# Information shown:
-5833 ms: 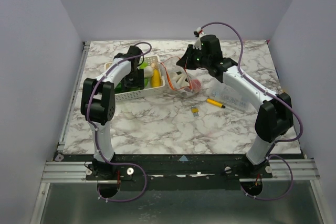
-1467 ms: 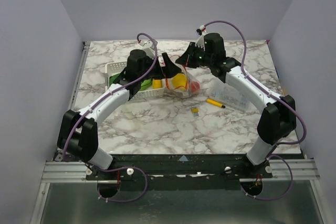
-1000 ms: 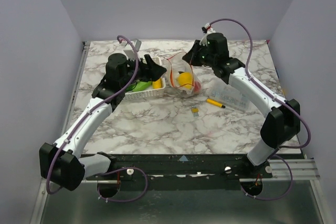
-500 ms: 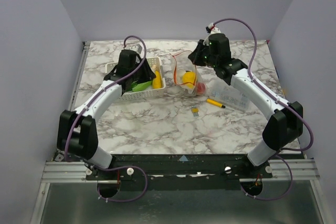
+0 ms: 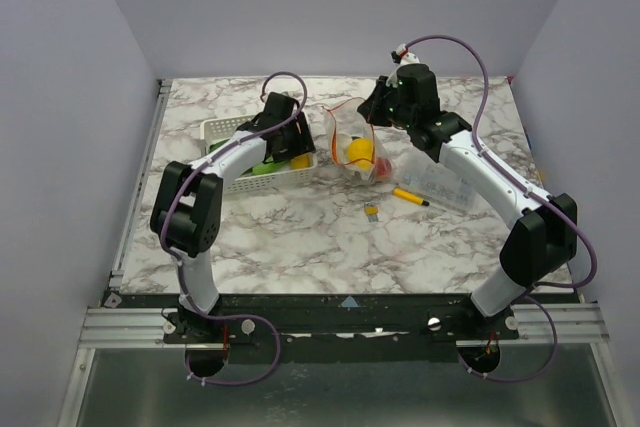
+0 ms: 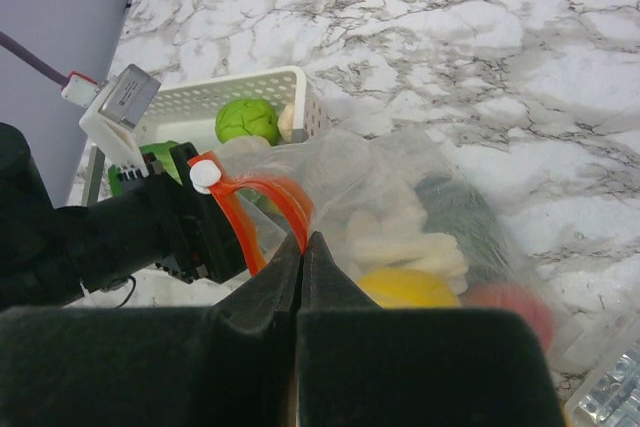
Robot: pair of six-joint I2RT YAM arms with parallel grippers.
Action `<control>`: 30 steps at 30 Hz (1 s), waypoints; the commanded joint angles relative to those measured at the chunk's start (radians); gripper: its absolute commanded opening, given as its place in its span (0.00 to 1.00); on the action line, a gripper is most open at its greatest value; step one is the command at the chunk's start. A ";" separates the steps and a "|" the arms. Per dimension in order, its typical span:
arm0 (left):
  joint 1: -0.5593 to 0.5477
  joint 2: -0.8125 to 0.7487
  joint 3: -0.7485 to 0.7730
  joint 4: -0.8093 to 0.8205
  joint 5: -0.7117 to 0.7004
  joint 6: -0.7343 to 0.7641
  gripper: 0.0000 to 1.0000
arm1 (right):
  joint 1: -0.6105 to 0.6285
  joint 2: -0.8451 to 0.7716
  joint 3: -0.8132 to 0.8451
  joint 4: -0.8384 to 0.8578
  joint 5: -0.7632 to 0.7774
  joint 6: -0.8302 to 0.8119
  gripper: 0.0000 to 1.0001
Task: Place the food in the zip-top bag and seal the zipper
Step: Pick up the fake fruit from the bin.
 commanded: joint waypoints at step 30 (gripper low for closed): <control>0.074 -0.162 -0.190 0.088 -0.105 -0.094 0.71 | -0.006 -0.001 -0.014 0.030 -0.058 0.005 0.01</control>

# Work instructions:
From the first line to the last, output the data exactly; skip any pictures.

# Solution to the problem:
-5833 ms: 
-1467 ms: 
-1000 ms: 
-500 ms: 
+0 ms: 
+0 ms: 
Robot: pair of six-joint I2RT YAM arms with parallel grippers.
Action `<control>`: 30 steps at 30 Hz (1 s), waypoints; the commanded joint angles relative to those measured at the chunk's start (radians); gripper: its absolute commanded opening, given as its place in its span (0.00 to 1.00); on the action line, a gripper is most open at its greatest value; step one is the command at the chunk's start. A ";" separates the steps and a "|" the arms. Per dimension in order, its typical span:
arm0 (left):
  joint 1: -0.5593 to 0.5477
  joint 2: -0.8125 to 0.7487
  joint 3: -0.7485 to 0.7730
  joint 4: -0.8093 to 0.8205
  joint 5: -0.7117 to 0.7004
  joint 6: -0.7343 to 0.7641
  gripper: 0.0000 to 1.0000
arm1 (right):
  joint 1: -0.6105 to 0.6285
  joint 2: -0.8451 to 0.7716
  joint 3: -0.8132 to 0.8451
  joint 4: -0.8384 to 0.8578
  joint 5: -0.7632 to 0.7774
  joint 6: -0.8302 to 0.8119
  gripper: 0.0000 to 1.0001
Task: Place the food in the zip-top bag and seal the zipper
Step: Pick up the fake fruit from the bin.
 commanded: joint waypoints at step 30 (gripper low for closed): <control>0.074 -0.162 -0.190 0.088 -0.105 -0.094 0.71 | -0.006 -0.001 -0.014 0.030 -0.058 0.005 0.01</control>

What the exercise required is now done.